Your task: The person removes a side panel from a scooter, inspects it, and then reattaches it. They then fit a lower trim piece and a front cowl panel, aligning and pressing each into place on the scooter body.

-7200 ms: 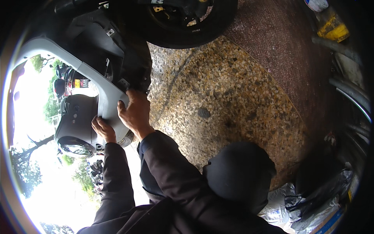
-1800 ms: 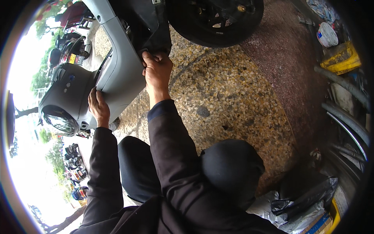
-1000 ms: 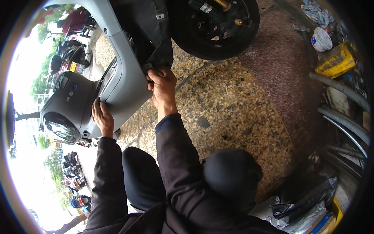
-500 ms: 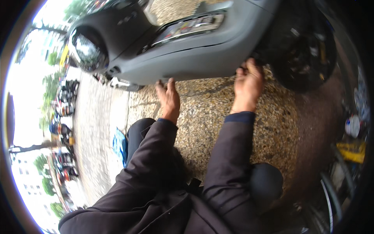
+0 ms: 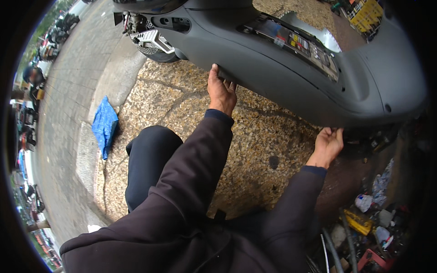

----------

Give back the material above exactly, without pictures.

* [Written reply]:
Your task: The person removes a side panel from a scooter, inspects it, and then reattaches it. They then fit a lower trim piece and a front cowl panel, aligning and pressing each into place on the scooter body.

-7200 ms: 
-1800 ms: 
-1000 ms: 
-500 ms: 
+0 ms: 

This exercise has been completed.